* PROBLEM
Your answer should be every line below that includes the word "black".

* DATASET EXTRACT
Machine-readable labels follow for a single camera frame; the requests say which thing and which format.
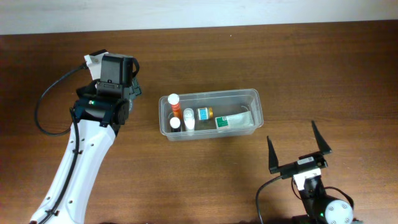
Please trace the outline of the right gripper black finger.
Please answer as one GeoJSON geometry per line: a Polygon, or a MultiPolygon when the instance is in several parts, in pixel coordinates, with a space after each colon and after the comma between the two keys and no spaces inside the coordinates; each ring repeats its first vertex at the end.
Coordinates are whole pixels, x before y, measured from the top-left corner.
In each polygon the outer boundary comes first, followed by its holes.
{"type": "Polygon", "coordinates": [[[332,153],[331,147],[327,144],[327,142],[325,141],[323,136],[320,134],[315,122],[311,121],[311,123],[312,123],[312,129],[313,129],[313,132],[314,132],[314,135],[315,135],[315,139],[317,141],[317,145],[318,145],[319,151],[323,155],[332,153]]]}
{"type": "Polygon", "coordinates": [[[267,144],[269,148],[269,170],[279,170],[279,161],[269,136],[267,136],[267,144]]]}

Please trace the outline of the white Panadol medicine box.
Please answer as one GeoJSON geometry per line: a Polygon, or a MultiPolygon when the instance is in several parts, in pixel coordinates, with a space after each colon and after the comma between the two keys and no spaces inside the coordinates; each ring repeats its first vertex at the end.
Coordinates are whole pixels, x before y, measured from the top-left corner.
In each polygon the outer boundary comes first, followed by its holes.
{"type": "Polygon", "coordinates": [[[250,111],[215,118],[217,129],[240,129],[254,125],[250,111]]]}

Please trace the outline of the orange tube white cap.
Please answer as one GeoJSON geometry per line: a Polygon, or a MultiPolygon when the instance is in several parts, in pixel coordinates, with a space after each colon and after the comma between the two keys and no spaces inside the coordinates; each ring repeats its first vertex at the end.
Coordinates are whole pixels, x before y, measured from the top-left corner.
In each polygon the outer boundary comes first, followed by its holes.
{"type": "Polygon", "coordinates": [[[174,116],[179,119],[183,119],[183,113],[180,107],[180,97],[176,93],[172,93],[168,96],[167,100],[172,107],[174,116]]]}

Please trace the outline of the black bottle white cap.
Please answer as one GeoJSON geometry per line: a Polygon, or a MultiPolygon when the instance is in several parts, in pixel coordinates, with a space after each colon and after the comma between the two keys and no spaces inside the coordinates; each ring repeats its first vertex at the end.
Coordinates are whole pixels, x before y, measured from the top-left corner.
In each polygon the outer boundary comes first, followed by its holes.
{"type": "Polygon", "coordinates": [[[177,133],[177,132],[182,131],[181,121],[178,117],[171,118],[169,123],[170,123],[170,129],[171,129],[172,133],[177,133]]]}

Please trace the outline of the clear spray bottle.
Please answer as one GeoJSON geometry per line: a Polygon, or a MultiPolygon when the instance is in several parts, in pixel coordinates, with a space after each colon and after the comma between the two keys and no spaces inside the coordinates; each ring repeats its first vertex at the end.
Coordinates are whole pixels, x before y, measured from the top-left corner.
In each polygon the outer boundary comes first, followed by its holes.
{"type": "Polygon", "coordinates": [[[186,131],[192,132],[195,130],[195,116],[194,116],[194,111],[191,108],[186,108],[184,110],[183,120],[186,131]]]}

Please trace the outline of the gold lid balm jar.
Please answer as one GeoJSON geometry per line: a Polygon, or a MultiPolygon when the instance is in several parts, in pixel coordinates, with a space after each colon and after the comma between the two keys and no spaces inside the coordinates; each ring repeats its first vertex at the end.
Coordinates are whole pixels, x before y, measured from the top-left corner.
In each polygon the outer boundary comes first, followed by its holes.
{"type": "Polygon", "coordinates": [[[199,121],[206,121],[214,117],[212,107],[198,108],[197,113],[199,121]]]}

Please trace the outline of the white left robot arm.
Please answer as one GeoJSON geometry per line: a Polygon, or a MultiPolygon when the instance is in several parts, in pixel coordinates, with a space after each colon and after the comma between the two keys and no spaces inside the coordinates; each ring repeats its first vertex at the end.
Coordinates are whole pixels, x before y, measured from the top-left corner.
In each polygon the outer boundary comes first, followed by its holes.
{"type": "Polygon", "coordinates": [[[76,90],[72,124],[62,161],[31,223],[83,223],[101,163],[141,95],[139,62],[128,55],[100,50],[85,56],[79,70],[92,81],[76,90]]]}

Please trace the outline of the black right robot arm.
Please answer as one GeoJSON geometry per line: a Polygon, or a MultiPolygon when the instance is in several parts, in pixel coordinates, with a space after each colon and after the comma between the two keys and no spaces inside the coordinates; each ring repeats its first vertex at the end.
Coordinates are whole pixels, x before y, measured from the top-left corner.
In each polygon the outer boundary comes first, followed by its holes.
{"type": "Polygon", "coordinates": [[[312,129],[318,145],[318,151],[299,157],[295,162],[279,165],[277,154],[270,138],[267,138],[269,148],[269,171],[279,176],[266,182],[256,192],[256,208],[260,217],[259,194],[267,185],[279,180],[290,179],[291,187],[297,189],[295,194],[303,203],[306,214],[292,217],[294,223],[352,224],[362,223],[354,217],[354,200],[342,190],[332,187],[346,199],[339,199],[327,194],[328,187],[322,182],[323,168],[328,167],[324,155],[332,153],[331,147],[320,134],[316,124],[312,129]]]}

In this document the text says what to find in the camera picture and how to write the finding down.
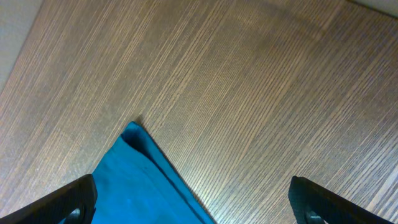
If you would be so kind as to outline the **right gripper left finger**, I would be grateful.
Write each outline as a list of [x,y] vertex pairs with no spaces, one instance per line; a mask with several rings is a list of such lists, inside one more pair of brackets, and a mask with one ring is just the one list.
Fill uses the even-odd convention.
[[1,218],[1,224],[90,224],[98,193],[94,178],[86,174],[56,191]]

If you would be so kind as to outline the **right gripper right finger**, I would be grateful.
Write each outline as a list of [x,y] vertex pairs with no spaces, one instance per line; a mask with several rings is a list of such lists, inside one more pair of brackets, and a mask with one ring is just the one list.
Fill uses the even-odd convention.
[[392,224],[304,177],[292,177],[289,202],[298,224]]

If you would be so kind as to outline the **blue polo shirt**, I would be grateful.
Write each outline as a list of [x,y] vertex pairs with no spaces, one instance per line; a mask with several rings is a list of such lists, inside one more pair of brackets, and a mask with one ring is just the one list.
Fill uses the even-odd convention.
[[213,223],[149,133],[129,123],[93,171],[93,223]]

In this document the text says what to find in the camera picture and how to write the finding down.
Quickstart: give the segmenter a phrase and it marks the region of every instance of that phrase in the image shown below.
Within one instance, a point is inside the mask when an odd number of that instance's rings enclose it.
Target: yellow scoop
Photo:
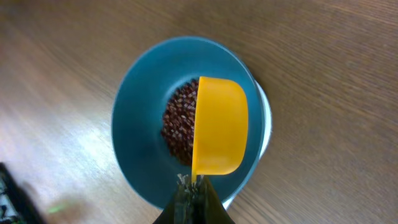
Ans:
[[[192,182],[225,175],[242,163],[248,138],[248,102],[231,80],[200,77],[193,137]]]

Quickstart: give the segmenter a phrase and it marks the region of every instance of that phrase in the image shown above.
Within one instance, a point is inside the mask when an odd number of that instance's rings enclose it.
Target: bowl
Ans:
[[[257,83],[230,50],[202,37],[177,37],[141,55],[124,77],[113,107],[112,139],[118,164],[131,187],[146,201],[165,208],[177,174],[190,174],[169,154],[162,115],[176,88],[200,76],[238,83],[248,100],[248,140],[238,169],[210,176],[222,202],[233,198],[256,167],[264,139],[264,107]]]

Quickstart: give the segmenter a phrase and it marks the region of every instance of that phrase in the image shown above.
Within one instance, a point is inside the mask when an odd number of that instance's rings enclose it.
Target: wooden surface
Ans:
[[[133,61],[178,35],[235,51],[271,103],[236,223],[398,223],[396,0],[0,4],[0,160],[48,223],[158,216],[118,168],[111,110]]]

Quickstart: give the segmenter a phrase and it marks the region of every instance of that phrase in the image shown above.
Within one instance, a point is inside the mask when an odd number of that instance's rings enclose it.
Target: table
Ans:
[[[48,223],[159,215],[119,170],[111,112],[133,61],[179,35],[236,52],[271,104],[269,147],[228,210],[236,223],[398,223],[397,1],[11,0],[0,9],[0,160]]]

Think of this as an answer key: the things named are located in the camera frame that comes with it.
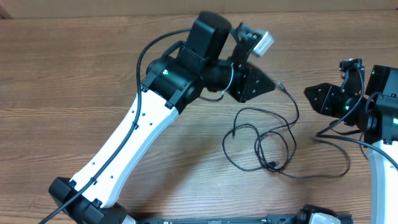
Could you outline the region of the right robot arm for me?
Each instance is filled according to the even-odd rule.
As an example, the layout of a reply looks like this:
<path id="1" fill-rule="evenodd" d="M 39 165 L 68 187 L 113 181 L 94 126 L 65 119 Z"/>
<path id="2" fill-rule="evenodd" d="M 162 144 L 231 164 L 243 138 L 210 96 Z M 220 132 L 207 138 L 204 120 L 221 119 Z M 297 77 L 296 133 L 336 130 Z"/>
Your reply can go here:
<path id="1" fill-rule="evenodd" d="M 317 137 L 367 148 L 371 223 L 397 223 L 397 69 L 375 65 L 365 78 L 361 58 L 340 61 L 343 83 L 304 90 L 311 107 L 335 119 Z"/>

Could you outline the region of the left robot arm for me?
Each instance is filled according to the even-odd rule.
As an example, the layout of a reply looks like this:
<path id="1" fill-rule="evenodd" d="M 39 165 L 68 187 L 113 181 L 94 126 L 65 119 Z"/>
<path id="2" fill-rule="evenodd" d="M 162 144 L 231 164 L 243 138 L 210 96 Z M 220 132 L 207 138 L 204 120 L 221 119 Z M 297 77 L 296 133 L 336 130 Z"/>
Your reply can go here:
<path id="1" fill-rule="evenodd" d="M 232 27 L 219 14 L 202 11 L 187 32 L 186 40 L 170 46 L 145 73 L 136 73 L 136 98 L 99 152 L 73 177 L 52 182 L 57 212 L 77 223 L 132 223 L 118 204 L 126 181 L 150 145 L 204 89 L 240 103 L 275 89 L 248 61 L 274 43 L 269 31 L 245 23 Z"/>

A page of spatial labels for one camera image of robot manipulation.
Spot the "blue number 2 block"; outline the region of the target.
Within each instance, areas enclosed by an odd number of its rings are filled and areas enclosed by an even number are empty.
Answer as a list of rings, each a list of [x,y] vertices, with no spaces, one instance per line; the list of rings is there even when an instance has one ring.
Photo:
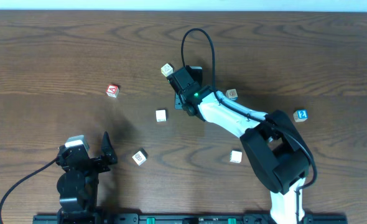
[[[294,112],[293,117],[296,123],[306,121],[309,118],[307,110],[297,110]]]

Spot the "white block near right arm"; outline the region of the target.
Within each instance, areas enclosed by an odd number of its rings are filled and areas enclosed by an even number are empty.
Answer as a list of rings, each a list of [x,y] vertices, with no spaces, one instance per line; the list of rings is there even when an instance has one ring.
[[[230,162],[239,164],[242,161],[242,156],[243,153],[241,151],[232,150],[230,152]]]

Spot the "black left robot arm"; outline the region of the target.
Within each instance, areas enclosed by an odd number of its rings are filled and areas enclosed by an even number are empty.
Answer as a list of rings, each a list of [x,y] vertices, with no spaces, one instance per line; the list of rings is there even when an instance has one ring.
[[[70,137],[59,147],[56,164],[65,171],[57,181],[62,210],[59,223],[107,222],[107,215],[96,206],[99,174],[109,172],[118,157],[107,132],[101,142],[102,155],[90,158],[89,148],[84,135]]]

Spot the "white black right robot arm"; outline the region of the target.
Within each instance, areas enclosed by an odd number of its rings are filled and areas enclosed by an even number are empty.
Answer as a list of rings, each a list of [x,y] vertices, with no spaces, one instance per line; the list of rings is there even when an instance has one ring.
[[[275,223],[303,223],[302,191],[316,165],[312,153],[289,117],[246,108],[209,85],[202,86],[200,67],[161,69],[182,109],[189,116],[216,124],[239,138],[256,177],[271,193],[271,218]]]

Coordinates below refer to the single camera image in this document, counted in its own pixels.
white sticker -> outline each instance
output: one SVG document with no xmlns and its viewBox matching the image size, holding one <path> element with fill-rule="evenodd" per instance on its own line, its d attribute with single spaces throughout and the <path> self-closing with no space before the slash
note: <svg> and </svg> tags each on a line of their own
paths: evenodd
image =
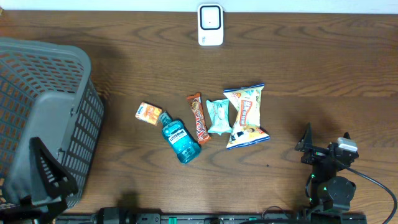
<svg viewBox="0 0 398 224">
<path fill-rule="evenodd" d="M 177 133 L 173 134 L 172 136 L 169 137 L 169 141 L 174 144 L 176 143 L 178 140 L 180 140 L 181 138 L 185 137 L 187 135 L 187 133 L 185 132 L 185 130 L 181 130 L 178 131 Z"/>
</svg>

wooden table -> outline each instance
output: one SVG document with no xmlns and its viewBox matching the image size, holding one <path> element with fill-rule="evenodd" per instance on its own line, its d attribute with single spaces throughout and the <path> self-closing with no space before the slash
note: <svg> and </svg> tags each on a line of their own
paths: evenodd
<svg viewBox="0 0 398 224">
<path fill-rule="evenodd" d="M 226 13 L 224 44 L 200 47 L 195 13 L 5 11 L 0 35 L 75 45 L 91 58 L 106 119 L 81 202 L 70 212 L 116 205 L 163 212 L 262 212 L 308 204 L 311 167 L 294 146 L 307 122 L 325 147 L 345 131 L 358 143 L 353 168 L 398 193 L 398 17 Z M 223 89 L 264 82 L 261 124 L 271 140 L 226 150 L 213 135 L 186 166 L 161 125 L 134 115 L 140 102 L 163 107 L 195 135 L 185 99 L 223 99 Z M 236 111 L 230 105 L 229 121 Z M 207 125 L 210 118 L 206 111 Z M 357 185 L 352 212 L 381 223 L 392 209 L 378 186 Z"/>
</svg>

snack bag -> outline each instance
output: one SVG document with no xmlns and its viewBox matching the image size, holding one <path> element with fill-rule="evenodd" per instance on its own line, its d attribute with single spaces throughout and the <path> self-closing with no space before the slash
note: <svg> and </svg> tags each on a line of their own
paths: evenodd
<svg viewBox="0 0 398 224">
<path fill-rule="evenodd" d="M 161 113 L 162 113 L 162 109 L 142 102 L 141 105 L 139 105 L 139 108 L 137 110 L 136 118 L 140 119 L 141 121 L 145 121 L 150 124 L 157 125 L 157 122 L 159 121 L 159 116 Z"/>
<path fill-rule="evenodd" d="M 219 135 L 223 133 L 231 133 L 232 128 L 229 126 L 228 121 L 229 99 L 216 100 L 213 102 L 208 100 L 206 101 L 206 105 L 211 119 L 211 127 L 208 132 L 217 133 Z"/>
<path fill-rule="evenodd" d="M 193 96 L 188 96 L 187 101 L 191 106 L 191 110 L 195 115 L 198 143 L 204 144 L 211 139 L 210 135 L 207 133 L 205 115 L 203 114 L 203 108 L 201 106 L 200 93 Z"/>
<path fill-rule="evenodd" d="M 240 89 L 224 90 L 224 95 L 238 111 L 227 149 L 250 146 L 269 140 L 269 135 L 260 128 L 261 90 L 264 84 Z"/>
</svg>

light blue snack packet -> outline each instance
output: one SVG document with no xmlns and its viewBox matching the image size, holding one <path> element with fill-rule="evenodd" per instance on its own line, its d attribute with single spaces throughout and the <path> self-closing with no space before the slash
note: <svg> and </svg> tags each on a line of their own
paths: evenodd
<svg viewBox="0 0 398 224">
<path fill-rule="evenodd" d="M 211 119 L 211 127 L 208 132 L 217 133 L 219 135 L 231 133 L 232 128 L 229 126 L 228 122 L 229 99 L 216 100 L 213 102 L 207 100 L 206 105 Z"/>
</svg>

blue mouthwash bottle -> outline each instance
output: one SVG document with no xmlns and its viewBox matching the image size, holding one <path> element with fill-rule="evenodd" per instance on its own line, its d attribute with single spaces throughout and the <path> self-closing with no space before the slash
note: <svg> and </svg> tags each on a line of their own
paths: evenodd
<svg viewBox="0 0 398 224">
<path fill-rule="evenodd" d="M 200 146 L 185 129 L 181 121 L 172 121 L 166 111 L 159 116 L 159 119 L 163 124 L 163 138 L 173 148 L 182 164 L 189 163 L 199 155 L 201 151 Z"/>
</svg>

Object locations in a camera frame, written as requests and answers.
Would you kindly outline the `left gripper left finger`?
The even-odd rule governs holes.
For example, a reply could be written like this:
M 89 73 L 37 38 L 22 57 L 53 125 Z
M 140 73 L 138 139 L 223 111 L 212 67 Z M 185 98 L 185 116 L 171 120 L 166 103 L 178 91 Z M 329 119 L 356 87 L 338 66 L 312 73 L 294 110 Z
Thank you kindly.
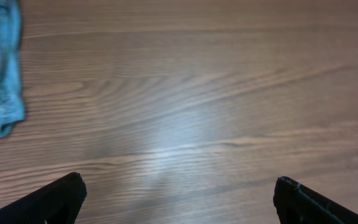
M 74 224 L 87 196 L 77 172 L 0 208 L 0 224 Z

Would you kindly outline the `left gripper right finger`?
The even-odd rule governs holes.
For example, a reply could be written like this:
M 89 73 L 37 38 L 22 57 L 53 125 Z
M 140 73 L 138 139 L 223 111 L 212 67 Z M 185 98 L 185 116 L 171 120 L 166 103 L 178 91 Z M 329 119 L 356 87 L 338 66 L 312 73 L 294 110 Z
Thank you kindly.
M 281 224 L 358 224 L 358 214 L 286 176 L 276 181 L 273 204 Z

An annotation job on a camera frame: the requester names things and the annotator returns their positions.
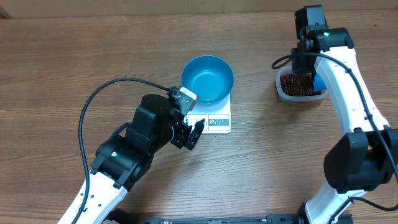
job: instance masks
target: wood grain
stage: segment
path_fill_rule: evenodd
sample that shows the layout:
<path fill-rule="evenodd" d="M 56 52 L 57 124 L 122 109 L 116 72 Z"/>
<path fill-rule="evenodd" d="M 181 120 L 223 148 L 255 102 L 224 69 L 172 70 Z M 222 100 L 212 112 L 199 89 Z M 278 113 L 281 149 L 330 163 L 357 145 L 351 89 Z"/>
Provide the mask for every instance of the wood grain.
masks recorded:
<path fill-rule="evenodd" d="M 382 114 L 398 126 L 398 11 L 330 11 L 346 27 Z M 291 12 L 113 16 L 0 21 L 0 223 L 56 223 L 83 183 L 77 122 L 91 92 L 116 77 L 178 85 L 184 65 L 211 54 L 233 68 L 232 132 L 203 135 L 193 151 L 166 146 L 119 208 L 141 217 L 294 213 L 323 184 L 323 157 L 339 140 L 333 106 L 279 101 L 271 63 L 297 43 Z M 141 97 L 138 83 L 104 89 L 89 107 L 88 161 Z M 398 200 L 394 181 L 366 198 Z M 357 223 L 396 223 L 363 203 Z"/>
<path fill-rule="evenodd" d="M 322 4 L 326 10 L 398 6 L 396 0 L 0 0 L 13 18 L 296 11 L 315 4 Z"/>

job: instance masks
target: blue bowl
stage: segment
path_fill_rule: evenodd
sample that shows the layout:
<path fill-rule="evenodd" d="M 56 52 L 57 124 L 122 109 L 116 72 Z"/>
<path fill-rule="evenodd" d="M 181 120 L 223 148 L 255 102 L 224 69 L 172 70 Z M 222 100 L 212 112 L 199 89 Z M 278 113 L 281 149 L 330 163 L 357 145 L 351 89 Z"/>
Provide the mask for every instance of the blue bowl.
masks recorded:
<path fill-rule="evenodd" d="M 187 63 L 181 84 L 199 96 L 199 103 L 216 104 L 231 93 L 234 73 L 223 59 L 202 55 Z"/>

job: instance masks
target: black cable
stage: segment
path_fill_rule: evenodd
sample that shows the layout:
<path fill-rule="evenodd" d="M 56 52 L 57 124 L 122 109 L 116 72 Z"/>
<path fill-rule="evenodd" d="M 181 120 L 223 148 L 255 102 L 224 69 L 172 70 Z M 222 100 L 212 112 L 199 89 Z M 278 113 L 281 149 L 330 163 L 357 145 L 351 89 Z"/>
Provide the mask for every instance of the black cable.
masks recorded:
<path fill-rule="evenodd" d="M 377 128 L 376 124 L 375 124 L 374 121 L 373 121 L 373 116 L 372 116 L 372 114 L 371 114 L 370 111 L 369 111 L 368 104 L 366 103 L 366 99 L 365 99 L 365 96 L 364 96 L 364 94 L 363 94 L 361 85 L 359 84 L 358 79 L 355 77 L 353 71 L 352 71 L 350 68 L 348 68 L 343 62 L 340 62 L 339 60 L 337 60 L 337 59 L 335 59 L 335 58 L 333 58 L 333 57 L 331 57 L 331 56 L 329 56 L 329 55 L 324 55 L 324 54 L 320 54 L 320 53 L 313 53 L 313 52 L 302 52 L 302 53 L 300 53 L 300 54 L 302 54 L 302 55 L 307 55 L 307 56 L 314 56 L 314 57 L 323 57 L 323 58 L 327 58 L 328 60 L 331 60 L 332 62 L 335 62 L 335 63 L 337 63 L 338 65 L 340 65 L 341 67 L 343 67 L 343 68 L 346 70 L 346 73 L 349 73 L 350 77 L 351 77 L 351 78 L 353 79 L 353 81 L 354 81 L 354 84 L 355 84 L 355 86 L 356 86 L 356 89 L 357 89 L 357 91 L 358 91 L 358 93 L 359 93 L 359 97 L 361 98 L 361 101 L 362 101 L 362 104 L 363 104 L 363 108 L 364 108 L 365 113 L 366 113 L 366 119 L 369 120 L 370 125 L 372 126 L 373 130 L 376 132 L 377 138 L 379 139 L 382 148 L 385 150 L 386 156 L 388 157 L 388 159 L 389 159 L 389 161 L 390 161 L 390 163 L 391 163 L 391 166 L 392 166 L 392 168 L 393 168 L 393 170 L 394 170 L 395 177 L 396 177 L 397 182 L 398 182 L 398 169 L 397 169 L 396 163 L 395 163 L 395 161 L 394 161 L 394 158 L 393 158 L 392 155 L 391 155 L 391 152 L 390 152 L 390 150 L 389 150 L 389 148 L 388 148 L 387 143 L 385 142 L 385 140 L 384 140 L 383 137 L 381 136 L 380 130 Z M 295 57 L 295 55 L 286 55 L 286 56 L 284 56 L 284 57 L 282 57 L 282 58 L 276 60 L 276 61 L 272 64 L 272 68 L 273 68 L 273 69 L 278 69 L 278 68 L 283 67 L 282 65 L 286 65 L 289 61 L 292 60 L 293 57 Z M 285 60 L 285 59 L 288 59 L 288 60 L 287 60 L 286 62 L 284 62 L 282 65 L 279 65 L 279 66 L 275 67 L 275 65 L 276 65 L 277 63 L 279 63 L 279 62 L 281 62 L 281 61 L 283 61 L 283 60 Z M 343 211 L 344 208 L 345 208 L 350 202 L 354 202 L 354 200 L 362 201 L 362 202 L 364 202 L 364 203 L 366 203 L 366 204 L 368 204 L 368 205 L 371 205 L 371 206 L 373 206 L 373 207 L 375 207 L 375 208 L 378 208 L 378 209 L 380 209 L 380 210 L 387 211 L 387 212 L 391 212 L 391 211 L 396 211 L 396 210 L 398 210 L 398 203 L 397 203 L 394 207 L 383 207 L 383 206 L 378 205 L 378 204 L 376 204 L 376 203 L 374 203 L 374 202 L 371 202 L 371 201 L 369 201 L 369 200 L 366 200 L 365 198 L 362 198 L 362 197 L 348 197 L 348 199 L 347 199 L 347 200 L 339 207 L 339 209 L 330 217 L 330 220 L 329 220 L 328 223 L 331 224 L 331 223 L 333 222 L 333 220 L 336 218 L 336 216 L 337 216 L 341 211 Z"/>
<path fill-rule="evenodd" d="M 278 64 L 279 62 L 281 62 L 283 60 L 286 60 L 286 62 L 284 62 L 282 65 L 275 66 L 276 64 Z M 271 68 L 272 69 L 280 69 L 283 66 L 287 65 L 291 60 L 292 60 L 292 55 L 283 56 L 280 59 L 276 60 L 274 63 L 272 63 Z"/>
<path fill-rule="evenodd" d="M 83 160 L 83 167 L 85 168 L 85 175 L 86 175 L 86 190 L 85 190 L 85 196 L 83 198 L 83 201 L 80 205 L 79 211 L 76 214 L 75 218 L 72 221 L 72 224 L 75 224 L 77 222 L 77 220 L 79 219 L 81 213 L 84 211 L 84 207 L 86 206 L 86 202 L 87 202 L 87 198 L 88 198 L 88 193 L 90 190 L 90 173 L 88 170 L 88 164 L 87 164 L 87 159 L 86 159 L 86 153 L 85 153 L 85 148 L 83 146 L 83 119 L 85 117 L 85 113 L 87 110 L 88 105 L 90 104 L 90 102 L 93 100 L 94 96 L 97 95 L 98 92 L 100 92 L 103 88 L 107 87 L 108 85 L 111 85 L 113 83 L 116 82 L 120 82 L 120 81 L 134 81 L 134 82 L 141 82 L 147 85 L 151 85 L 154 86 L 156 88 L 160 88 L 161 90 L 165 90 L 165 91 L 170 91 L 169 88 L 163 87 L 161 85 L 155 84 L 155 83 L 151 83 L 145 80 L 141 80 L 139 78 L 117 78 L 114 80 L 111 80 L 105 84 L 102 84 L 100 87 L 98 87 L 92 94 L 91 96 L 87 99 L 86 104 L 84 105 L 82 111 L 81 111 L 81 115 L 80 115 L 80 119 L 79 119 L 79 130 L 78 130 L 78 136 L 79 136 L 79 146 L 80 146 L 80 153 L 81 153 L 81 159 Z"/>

* ANSWER FOR THIS EXERCISE
Please trace the outline of the right gripper black finger.
Please trace the outline of the black bottle white cap.
Please trace the outline of the black right robot arm.
Spot the "black left robot arm"; outline the region of the target.
Spot the "white black right robot arm"; outline the region of the target.
target: black cable
Provide the mask for every instance of the black cable.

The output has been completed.